I snagged up a roll I kept handy in the office: rain slicker and a change of clothes, wrapped in a wool blanket, tight, compact and ready to go. I added two canteens; likely we would use the Kolasinscki place as our base of operations, so we could travel light. Daisy had provisioned us, bless her heart; the ladies had wheeled up in front of the Mercantile, and I reckoned them to be loading supplies. I considered whether they'd want to come along and help hunt the injured man and decided they'd not; they were neither dressed for the occasion, nor did I believe they had the skills.
I added a box of shells for the Sharps. Government issue, 500 grain ball with 70 grains of FF backing it: if this fellow had gone into the high country, there was just the off chance we might run across something bigger than us, and I don't consider a .44-40 good medicine for anything much bigger than me.

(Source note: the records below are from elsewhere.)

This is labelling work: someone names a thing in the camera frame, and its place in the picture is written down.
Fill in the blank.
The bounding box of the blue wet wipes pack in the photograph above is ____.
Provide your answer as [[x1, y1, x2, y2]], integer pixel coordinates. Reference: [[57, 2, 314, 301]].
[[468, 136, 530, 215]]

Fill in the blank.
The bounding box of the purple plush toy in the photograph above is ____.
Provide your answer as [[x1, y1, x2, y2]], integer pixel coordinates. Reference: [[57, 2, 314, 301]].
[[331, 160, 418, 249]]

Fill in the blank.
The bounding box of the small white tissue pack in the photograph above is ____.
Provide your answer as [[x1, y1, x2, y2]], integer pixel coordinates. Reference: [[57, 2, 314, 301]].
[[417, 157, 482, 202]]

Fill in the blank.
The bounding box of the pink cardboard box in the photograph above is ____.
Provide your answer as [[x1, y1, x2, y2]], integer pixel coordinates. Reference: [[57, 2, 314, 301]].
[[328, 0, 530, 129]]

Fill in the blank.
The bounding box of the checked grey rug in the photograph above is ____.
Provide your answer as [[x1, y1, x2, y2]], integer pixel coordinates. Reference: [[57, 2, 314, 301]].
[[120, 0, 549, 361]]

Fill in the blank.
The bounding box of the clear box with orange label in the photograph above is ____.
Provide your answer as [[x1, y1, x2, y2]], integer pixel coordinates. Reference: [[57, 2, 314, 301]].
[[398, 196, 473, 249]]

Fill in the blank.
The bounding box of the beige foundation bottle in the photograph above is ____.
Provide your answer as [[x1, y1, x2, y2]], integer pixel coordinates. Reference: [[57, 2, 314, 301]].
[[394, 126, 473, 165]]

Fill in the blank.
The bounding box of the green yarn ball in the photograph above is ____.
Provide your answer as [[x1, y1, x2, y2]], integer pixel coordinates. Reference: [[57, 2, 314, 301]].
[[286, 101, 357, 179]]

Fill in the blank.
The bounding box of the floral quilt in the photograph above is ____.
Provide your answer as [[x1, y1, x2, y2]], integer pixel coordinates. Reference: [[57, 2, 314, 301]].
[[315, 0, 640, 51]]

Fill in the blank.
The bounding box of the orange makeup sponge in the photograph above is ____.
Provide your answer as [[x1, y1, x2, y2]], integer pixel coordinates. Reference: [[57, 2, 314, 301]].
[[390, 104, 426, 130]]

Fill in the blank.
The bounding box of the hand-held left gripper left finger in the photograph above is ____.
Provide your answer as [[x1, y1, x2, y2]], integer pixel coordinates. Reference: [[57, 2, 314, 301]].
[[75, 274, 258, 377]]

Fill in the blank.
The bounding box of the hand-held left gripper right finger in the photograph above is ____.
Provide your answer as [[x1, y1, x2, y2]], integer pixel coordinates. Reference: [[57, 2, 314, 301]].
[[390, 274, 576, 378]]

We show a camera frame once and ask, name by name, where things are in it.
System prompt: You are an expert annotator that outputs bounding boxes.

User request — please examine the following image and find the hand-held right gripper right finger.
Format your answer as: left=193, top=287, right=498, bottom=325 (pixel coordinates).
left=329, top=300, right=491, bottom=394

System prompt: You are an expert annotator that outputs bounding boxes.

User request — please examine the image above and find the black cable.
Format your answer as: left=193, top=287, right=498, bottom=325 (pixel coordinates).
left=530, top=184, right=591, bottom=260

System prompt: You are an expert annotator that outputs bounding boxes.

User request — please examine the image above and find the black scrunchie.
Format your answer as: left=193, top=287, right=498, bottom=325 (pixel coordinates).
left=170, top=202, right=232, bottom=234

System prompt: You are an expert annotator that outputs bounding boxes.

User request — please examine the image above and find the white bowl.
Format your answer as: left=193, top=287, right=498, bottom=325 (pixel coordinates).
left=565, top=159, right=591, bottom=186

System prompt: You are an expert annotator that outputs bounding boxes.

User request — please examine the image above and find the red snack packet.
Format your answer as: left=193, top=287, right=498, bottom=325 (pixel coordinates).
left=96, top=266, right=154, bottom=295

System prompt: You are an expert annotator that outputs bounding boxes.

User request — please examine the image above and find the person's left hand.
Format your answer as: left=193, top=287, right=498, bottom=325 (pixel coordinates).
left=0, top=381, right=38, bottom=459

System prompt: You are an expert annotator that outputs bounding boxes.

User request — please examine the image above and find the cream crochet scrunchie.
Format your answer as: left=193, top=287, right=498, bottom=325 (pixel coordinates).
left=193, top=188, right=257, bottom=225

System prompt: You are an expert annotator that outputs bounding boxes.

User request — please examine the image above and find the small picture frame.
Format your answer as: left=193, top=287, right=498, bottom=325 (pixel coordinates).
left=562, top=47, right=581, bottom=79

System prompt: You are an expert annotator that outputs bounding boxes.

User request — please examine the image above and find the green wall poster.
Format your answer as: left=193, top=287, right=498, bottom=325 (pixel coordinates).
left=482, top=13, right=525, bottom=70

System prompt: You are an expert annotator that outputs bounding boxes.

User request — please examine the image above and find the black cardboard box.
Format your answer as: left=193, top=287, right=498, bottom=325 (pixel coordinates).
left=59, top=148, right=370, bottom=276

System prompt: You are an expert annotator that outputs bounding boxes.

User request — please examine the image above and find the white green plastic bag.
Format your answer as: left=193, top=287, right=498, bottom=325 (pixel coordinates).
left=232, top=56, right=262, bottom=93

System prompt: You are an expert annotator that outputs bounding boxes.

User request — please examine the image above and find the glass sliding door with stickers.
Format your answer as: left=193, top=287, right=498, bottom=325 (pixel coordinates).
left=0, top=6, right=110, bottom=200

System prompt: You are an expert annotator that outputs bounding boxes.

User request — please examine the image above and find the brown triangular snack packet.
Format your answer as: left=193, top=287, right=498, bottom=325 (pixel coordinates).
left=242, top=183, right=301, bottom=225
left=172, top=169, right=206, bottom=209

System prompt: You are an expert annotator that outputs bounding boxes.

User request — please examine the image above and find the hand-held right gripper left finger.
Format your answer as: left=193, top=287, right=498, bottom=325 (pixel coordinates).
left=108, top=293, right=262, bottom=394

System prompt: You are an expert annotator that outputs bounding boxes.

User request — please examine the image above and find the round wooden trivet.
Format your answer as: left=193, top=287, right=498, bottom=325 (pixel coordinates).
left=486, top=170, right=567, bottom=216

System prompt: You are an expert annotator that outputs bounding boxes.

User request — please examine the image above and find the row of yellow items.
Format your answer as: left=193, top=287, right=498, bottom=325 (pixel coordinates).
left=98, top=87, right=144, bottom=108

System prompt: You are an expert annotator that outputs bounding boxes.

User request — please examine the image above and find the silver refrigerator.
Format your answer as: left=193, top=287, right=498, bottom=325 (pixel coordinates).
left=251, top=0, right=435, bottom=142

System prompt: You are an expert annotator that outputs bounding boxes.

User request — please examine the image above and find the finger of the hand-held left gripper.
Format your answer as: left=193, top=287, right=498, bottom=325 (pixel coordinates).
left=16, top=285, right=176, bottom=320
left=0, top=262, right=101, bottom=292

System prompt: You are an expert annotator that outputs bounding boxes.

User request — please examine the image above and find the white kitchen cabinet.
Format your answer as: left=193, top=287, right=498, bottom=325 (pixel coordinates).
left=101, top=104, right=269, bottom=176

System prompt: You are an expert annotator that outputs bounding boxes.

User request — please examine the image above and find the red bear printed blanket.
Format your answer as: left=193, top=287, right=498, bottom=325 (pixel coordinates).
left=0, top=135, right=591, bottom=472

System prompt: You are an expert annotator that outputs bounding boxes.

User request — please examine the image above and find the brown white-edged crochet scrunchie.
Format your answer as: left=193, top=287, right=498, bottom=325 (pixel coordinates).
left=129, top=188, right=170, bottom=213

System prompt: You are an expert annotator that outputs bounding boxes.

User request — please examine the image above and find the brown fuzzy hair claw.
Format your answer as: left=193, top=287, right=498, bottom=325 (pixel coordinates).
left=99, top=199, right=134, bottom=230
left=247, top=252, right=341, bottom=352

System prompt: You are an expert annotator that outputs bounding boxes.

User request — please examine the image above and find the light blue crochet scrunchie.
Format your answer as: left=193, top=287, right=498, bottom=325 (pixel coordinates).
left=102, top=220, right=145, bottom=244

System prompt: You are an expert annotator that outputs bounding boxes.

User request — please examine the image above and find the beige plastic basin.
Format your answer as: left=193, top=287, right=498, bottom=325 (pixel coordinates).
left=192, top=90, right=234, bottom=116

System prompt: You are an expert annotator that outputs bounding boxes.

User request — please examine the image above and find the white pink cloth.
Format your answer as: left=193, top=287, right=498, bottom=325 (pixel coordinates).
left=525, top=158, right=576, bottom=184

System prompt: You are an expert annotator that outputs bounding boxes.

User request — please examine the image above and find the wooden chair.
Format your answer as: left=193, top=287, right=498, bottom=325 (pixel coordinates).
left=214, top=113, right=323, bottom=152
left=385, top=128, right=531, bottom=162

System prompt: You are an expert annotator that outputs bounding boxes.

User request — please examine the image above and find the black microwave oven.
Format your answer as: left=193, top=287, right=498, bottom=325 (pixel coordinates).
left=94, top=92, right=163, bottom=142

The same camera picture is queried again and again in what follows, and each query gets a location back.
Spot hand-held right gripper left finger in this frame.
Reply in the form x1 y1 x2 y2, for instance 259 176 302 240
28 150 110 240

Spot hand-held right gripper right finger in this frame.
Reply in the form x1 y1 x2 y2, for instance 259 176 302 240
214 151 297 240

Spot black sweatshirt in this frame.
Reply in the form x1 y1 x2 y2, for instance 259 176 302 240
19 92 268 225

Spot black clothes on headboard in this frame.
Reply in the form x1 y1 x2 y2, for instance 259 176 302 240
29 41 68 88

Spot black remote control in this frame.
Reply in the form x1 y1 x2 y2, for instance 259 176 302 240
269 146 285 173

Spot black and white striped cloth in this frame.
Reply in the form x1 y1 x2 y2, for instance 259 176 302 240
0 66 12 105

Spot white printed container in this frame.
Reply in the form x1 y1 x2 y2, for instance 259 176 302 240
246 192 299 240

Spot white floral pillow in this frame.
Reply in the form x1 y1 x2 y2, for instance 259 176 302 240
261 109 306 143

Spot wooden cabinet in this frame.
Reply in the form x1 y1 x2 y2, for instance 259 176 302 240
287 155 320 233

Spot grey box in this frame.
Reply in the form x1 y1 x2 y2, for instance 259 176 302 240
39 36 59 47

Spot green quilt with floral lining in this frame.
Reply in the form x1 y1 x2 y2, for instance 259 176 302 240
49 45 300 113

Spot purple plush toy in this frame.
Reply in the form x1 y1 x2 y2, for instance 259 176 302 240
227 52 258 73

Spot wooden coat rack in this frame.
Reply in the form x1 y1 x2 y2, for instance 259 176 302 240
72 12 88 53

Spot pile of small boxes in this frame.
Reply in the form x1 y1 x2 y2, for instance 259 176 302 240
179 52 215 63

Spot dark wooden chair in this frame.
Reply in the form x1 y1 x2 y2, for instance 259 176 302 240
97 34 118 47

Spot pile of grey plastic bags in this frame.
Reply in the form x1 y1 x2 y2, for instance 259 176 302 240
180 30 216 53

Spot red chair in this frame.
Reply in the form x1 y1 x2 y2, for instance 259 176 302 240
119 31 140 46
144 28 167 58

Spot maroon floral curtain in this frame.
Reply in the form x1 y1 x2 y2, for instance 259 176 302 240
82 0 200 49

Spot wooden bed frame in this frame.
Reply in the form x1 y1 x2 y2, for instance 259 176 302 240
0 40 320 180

I considered the maps, then decided against them.
Charlie was at home in the back country. He'd not need a map to know the territory. I had a general knowledge of it and felt comfortable heading out.
Mr Baxter, now ...
Something told me Mr. Baxter was much more than met the eye.
"Sheriff?"
I turned.
I am not easily surprised, but on that moment, I genuinely was.
It took me a moment to reconcile the sight of six foot and two or three fingers of Indian in a calico shirt, brown pants and leggins, with the doctor's bag in his left hand. Perhaps more suprising was the woman beside him.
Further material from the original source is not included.